EXERCISE REQUIREMENTS:
Reproduce all the data, character for character.

MATERIAL PROVIDED:
══════

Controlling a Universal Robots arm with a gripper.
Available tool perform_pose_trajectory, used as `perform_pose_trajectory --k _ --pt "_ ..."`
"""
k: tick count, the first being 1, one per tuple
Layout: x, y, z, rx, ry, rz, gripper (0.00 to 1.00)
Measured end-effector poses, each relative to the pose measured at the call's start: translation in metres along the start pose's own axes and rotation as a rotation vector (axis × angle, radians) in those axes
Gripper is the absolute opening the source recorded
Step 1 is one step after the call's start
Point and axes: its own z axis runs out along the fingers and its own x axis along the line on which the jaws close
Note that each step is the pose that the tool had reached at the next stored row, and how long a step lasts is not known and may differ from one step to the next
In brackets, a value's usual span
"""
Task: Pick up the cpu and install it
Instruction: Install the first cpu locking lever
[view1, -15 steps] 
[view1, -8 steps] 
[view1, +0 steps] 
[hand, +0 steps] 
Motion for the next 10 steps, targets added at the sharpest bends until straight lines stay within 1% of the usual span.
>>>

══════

ANSWER FOR THIS EXERCISE:
Controlling a Universal Robots arm with a gripper.
Available tool perform_pose_trajectory, used as `perform_pose_trajectory --k _ --pt "_ ..."`
"""
k: tick count, the first being 1, one per tuple
Layout: x, y, z, rx, ry, rz, gripper (0.00 to 1.00)
Measured end-effector poses, each relative to the pose measured at the call's start: translation in metres along the start pose's own axes and rotation as a rotation vector (axis × angle, radians) in those axes
Gripper is the absolute opening the source recorded
Step 1 is one step after the call's start
Point and axes: its own z axis runs out along the fingers and its own x axis along the line on which the jaws close
Note that each step is the pose that the tool had reached at the next stored row, and how long a step lasts is not known and may differ from one step to the next
In brackets, a value's usual span
"""
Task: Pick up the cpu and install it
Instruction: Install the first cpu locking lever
[view1, -15 steps] 
[view1, -8 steps] 
[view1, +0 steps] 
[hand, +0 steps] 
Motion for the next 10 steps, targets added at the sharpest bends until straight lines stay within 1% of the usual span.
>>>

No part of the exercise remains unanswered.